The most efficient way for the commission to extract contributions from large technology companies would be for them to create a mechanism for direct payments to infrastructure projects or the telecom groups themselves, the report said.
Creating a special investment fund or imposing a tax would make the process too complex and difficult to sell to the general public, it is argued.
The report states that European telecommunications groups have invested 500 billion euros in the past decade in upgrading and improving their fixed and mobile networks, and are in a much weaker financial position than comparable companies in the technology sector. The first eight telecommunications groups have a total market capitalization of 240 billion euros, compared to more than 7 billion euros for the six largest technology groups, the statement said.
Large technology and video streaming companies claim that they also contribute to the cost of upgrading the network and that their connection agreements with telecommunications companies help attract and retain customers, creating shared value.
Netflix said: “We are partnering with European ISPs to make networks more efficient. For example, we have invested heavily in our own content delivery network called Open Connect. ”
They added that more than 700 so-called “caching” sites they have built in Europe – meaning content is stored locally and does not travel long distances – have reduced broadband traffic, improved the user experience and saved costs.

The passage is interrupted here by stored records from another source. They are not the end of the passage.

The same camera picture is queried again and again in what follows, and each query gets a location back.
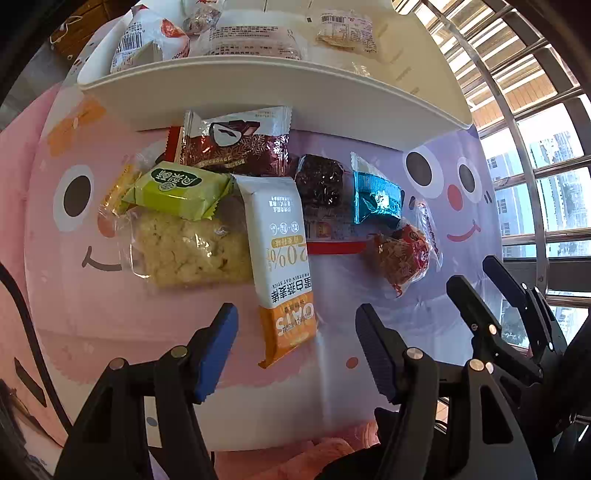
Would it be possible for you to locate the white orange oats bar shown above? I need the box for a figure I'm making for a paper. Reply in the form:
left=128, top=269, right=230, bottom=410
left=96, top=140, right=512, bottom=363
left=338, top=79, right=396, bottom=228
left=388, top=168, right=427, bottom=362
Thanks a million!
left=235, top=175, right=318, bottom=369

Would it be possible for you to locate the rice crisp clear pack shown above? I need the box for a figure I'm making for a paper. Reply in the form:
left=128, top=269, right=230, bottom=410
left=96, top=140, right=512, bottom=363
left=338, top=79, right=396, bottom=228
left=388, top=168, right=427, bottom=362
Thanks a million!
left=116, top=207, right=252, bottom=289

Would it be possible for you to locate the red candy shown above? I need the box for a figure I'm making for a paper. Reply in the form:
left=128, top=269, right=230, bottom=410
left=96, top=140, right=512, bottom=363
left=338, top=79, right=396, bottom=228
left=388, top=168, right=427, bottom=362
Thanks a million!
left=367, top=198, right=443, bottom=297

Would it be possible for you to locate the green pastry packet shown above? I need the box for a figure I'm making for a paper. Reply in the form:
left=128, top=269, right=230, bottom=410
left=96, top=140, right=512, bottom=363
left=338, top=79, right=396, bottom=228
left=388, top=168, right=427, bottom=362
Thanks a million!
left=122, top=161, right=231, bottom=221

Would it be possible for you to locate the blue foil candy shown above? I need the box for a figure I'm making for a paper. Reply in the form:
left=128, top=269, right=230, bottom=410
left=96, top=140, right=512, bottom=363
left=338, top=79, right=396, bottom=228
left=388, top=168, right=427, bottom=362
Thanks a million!
left=351, top=152, right=404, bottom=229

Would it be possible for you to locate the yellow pineapple cake pack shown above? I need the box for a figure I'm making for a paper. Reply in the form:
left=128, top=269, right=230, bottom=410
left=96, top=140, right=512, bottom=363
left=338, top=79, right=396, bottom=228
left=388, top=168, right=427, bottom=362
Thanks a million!
left=99, top=163, right=140, bottom=217

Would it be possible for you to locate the dark jelly red-edged pack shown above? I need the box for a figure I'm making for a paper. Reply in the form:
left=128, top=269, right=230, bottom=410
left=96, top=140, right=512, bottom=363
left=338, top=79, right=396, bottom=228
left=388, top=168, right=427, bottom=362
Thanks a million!
left=294, top=154, right=368, bottom=256

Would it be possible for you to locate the red white biscuit packet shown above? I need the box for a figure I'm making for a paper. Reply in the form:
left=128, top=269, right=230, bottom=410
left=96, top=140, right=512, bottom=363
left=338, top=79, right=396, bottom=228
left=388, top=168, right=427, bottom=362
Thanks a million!
left=164, top=126, right=182, bottom=163

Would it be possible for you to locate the maroon chestnut snack packet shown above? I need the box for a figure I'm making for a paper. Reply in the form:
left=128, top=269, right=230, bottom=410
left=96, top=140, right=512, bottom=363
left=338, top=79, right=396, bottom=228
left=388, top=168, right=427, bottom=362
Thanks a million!
left=173, top=106, right=296, bottom=177

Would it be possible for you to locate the silver white snack bag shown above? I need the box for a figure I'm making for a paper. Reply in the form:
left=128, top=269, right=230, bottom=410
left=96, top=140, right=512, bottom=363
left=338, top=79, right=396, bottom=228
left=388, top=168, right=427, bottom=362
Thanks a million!
left=110, top=4, right=190, bottom=73

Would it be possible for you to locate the clear bread package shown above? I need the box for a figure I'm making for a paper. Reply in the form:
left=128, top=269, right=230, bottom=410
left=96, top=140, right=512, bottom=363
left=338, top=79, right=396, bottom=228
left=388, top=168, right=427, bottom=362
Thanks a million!
left=189, top=10, right=308, bottom=60

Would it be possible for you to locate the clear puffed snack bag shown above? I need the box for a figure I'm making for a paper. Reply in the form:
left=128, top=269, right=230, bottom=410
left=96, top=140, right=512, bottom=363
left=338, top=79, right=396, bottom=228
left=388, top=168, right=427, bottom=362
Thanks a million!
left=317, top=10, right=379, bottom=58

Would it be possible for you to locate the nut brittle clear pack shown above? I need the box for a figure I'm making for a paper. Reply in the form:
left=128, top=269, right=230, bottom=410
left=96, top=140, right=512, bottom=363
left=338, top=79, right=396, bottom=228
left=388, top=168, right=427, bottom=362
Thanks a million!
left=182, top=0, right=224, bottom=36

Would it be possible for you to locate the cartoon printed tablecloth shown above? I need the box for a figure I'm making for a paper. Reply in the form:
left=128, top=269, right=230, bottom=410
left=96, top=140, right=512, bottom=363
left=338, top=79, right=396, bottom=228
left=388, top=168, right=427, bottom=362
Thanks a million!
left=24, top=85, right=501, bottom=451

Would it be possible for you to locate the pink bed sheet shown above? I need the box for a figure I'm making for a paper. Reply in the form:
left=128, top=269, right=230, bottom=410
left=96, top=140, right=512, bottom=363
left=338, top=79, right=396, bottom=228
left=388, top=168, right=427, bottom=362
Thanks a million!
left=1, top=85, right=67, bottom=446

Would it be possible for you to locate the white plastic bin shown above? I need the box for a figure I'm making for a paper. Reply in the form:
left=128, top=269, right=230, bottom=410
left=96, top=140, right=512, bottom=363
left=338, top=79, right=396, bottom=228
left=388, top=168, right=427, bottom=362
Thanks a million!
left=77, top=1, right=473, bottom=150

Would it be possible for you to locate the wooden desk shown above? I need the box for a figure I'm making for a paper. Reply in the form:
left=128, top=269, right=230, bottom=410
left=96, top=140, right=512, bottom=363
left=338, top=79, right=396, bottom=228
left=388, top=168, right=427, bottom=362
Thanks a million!
left=49, top=0, right=135, bottom=62

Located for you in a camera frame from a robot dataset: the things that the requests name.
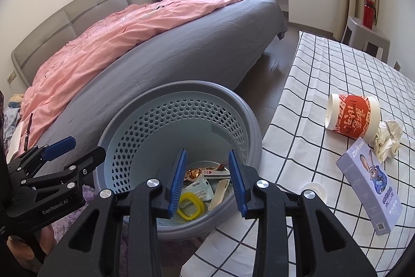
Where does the person's left hand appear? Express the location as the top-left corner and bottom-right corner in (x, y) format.
(6, 225), (57, 273)

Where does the grey bed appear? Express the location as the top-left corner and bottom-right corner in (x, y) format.
(37, 0), (288, 165)

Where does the green white medicine box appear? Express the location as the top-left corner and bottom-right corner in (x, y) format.
(182, 178), (214, 202)

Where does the red water bottle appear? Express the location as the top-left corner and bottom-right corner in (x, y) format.
(362, 0), (376, 30)

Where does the grey perforated trash basket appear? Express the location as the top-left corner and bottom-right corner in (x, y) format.
(93, 79), (263, 241)

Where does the black white checkered sheet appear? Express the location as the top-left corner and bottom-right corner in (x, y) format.
(179, 31), (415, 277)

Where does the white bottle cap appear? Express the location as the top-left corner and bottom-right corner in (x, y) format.
(301, 182), (327, 203)

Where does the grey headboard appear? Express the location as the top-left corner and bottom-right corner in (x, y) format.
(11, 0), (132, 87)

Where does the yellow plastic ring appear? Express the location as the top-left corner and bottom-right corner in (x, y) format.
(176, 191), (207, 221)

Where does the grey side table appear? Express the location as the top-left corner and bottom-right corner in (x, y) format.
(341, 16), (390, 63)

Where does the white tissue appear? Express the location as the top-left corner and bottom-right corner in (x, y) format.
(374, 120), (403, 163)

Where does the pink duvet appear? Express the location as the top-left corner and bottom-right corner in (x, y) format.
(18, 0), (244, 153)

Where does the purple fuzzy rug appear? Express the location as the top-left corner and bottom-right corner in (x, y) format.
(52, 185), (97, 242)

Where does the red white paper cup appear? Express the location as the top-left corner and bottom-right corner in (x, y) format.
(325, 93), (381, 143)

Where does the lavender cartoon rabbit box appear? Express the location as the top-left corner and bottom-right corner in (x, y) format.
(336, 137), (403, 235)

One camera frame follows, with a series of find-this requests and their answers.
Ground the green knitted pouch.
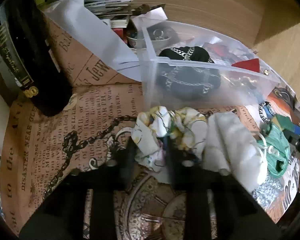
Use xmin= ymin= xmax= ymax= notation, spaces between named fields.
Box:
xmin=257 ymin=122 xmax=291 ymax=178

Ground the grey glittery pouch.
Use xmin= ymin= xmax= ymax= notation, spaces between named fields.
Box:
xmin=251 ymin=175 xmax=283 ymax=209

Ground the black white braided hair tie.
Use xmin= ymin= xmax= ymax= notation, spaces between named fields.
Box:
xmin=258 ymin=101 xmax=277 ymax=124

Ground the white sock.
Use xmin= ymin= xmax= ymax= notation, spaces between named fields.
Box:
xmin=203 ymin=112 xmax=268 ymax=193

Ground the red fabric pouch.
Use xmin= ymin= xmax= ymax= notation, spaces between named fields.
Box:
xmin=232 ymin=59 xmax=260 ymax=73

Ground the floral fabric scrunchie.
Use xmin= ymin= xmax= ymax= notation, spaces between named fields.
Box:
xmin=131 ymin=106 xmax=208 ymax=173

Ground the black pouch with chain pattern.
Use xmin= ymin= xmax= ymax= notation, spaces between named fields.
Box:
xmin=156 ymin=46 xmax=221 ymax=101

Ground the clear plastic storage bin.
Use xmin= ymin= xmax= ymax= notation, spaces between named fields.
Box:
xmin=136 ymin=21 xmax=280 ymax=109

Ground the vintage newspaper print mat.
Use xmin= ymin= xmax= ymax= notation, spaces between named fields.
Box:
xmin=0 ymin=12 xmax=300 ymax=236

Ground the dark wine bottle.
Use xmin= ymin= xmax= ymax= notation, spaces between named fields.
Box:
xmin=0 ymin=0 xmax=72 ymax=116

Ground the white paper sheet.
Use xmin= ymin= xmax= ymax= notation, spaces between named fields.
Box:
xmin=43 ymin=0 xmax=141 ymax=81

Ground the small bowl with trinkets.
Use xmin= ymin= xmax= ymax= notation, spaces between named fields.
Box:
xmin=127 ymin=24 xmax=179 ymax=50

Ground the stack of papers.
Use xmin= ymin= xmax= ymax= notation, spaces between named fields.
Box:
xmin=84 ymin=0 xmax=133 ymax=29

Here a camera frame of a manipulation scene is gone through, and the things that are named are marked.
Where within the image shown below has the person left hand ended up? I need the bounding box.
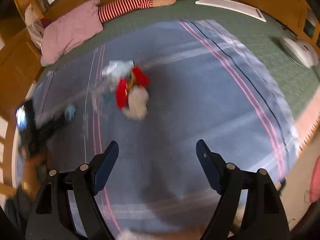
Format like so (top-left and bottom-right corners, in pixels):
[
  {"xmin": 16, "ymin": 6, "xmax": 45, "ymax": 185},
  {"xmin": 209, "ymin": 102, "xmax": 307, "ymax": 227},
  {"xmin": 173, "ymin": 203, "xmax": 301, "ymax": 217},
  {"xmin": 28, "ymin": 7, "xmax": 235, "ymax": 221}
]
[{"xmin": 21, "ymin": 152, "xmax": 47, "ymax": 200}]

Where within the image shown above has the light blue fuzzy cloth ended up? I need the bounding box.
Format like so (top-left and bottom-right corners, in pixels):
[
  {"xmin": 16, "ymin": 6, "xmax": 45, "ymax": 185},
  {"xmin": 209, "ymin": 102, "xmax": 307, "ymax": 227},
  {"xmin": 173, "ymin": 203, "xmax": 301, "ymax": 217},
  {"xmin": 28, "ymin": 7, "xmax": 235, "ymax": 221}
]
[{"xmin": 64, "ymin": 105, "xmax": 76, "ymax": 121}]

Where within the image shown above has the pink stool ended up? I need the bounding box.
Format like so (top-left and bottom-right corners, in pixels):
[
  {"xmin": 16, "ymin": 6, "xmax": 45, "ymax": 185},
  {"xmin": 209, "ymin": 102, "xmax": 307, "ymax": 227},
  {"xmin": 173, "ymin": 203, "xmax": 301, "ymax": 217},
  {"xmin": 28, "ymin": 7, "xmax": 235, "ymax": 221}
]
[{"xmin": 309, "ymin": 156, "xmax": 320, "ymax": 203}]

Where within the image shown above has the pink pillow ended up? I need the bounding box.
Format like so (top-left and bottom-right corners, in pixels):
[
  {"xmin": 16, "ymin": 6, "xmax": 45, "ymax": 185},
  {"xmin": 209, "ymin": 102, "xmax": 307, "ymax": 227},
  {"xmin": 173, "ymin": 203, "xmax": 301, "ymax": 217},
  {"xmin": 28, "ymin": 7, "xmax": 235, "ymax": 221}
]
[{"xmin": 41, "ymin": 0, "xmax": 103, "ymax": 67}]

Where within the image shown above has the blue striped bed blanket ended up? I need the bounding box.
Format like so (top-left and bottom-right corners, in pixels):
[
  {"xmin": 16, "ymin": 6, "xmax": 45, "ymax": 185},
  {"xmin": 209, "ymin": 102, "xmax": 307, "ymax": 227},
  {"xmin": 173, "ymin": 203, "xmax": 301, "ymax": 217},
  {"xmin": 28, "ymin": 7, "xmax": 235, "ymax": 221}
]
[{"xmin": 32, "ymin": 20, "xmax": 297, "ymax": 235}]

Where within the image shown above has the red white snack wrapper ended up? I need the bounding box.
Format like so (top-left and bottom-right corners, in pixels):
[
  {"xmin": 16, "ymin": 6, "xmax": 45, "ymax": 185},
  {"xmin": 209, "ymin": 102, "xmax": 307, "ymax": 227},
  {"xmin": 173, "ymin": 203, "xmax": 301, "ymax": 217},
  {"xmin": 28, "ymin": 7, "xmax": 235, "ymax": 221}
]
[{"xmin": 115, "ymin": 65, "xmax": 150, "ymax": 109}]

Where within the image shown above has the white oval device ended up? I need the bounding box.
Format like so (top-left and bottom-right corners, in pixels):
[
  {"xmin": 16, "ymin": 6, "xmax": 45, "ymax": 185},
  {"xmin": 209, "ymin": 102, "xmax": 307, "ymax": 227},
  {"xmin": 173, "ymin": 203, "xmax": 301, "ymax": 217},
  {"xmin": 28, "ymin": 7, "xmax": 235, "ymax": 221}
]
[{"xmin": 280, "ymin": 37, "xmax": 319, "ymax": 68}]

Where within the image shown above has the white flat board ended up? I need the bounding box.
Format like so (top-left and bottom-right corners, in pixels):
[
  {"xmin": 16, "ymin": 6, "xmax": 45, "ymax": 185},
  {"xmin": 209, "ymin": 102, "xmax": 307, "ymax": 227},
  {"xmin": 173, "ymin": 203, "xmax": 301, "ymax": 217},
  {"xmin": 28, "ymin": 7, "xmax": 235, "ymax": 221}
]
[{"xmin": 195, "ymin": 0, "xmax": 266, "ymax": 22}]

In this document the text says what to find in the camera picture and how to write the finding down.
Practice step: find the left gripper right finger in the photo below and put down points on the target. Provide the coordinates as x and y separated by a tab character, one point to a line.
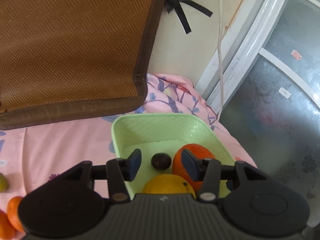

Amazon declined to comment. Meta did not respond to a comment.
Matthew Howett, an analyst at Assembly Research, said the technology groups were right when they pointed out that they had already contributed to the delivery of content. “The question is therefore whether this is enough to meet the requirements for network infrastructure providers.”
Although previous attempts to change the rules in Europe have been unsuccessful, Howett suggested that greater awareness among policymakers about the benefits of upgrading the network to the environment and the importance of connectivity during the Covid-19 pandemic could pave the way for a different outcome.